Commit 1546d988 authored by Ammar Okran's avatar Ammar Okran

Pre-prcessing scripts

parent 5d56b32b
#!/usr/bin/env python
# coding: utf-8
"""
Author: Ammar Okran
Date : 03/10/2019
Email : ammar.okran@gmail.com
Description:
Classify the outlier points as noise, so it is easier to ignore them in subsequent processes.
Execute it in the IBM cloud Function.
You have to substitute "XXXXXX" with your own details.
The documentation of the pdal libery can be found in the following
address: https://pdal.io/index.html
"""
import pywren_ibm_cloud as pywren
from pywren_ibm_cloud.utils import get_current_memory_usage
import pdal
import pandas as pd
import json
import os
import ibm_boto3
import ibm_botocore
from ibm_botocore.client import Config
import time
# Constants for IBM COS values
cos_config = { 'bucket_name' : 'XXXXXXX',
'api_key' : 'XXXXXXX',
'service_endpoint' : 'XXXXXXXX'
}
api_key = cos_config.get('api_key')
print(api_key)
auth_endpoint = cos_config.get('auth_endpoint')
service_endpoint = cos_config.get('service_endpoint')
print(service_endpoint)
cos_client = ibm_boto3.client('s3',
ibm_api_key_id=api_key,
ibm_auth_endpoint=auth_endpoint,
config=Config(signature_version='oauth'),
endpoint_url=service_endpoint)
def remove_noise(obj, ibm_cos):
print("Remove noise is starting ...")
key = obj.key
print('I am processing the object {}'.format(key))
print("The utilized memory befor doing anything is: {}".format(get_current_memory_usage()))
workdir = "/tmp"
bucket_name = 'XXXXXX'
path_folder = workdir + "/lidar_files/"
res_folder = workdir + "/res_files/"
#-----------------------------------------------------------------------------------
# Create folders for files
if not os.path.exists(path_folder):
try:
os.mkdir(path_folder)
print("Directory " , path_folder , " Created ")
except OSError as e:
if e.errno != errno.EEXIST:
raise
if not os.path.exists(res_folder):
try:
os.mkdir(res_folder)
print("Directory " , res_folder , " Created ")
except OSError as e:
if e.errno != errno.EEXIST:
raise
try:
files = os.listdir(path_folder)
if len(files) > 0:
for file in files:
if '.laz' in file or '.LAZ' in file:
file_path = os.path.join(path_folder, file)
print(file_path)
os.unlink(file_path)
print("Folder has cleaned")
else:
print("Folder is empty")
except OSError as e:
if e.errno != errno.EEXIST:
raise
try:
files = os.listdir(res_folder)
if len(files) > 0:
for file in files:
if '.laz' in file or '.LAZ' in file:
file_path = os.path.join(res_folder, file)
print(file_path)
os.unlink(file_path)
print("Folder has cleaned")
else:
print("Folder is empty")
except OSError as e:
if e.errno != errno.EEXIST:
raise
# -----------------------------------------------------------------------------------
# Read data stream of object
print("#------------ Starting download data -----------#")

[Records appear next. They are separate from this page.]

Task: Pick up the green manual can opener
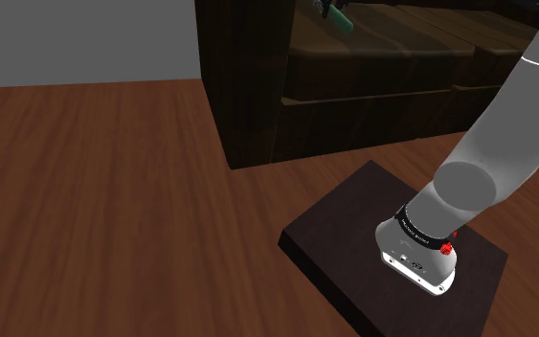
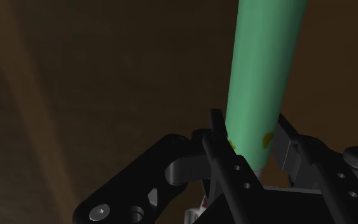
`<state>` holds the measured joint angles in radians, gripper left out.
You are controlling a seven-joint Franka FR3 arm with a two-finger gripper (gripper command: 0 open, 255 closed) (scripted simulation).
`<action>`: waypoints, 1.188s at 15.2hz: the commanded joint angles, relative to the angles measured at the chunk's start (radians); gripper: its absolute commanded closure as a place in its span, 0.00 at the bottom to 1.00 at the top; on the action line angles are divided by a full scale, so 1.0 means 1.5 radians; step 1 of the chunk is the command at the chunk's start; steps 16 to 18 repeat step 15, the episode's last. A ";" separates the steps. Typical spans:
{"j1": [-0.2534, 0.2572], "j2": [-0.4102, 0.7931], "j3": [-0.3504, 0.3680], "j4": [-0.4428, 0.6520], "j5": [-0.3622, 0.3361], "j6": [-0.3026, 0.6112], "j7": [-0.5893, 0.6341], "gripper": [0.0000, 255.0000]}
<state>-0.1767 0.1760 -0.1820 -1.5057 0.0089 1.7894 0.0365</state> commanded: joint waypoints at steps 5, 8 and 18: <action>-0.003 0.014 -0.001 0.071 0.003 -0.058 -0.003 1.00; -0.004 0.022 -0.001 0.111 0.005 -0.089 -0.004 1.00; -0.008 0.044 -0.002 0.188 0.009 -0.145 -0.007 1.00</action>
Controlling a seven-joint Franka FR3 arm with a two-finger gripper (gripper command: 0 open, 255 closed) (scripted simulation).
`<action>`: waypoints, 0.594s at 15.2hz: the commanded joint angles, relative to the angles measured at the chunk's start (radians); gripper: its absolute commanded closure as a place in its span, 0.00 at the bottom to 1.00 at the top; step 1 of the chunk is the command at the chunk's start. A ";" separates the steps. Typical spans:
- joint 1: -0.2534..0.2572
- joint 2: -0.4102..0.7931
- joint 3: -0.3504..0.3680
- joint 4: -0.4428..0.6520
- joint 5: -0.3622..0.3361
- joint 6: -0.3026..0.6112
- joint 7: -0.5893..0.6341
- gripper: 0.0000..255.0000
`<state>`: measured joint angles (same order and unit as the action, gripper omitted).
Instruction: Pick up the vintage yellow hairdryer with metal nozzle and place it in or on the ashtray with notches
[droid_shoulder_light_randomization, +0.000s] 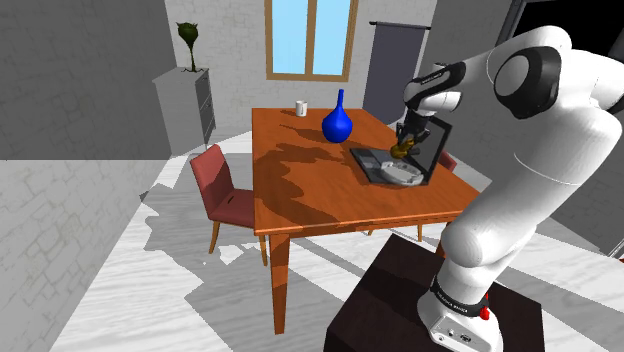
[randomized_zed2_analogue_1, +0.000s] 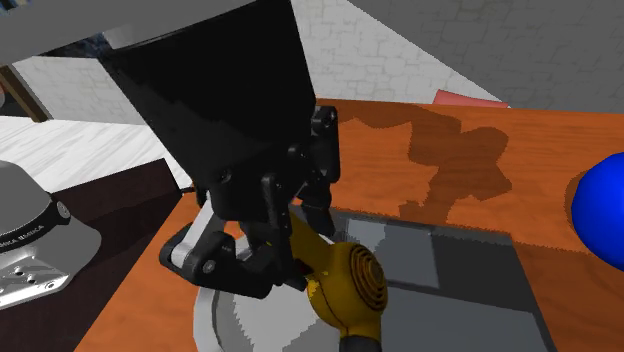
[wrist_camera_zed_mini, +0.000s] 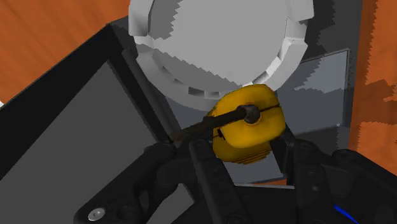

st_download_time = time.time()
data = obj.data_stream.read()
print("The utilized memory after reading data stream is: {}".format(get_current_memory_usage()))
# Save data into file in order to free the memory
s_file = path_folder + key
print(s_file)
with open(s_file, 'wb') as fname:
fname.write(data)
print(fname.name)
elap_download_time = time.time() - st_download_time
print("Downloading data has taken {} seconds".format(elap_download_time))
print("The utilized memory after downloaded the file is: {}".format(get_current_memory_usage()))
# Delete the variable data to free spaces in the memory
del data
print("The utilized memory after deleted the data variable is: {}".format(get_current_memory_usage()))
# -----------------------------------------------------------------------------------
# Applying some filter for each file
out_file = res_folder + fname.name.split("/")[3].split(".")[0] + '_denoise.laz'
print(out_file)
file_name = {"type":"readers.las", "filename": fname.name}
cr_json = {
"pipeline": [
file_name,
{
# Creates a window to find outliers. If they are found they are classified as noise (7).
"type": "filters.outlier",
"method": "statistical",
"multiplier": 3,
"mean_k": 8
},
{
"type": "writers.las",
"compression": "laszip",
"filename": out_file
}
]
}
pipeline = pdal.Pipeline(json.dumps(cr_json, indent=4))
pipeline.validate() # Check if json options are good
pipeline.loglevel = 8
count = pipeline.execute()
print(count)
print("The utilized memory after executing the pipeline is: {}".format(get_current_memory_usage()))
del pipeline
print("The utilized memory after deleting the pipeline variable is: {}".format(get_current_memory_usage()))
#Upload files into COS
files = []
for r, d, f in os.walk(res_folder): # r=root, d=directories, f = files
for file in f:
print(file)
try:
print(key)
ibm_cos.delete_object(Bucket=bucket_name, Key=key)
except:
print('File is not exist in the bucket {}'.format(bucket_name))
# Upload the file
ibm_cos.upload_file(Filename = res_folder + file, Bucket = bucket_name, Key = file)
return count
if __name__ == "__main__":
# Name of the bucket
bucket_name = 'XXXXX'
# Define variable
func = []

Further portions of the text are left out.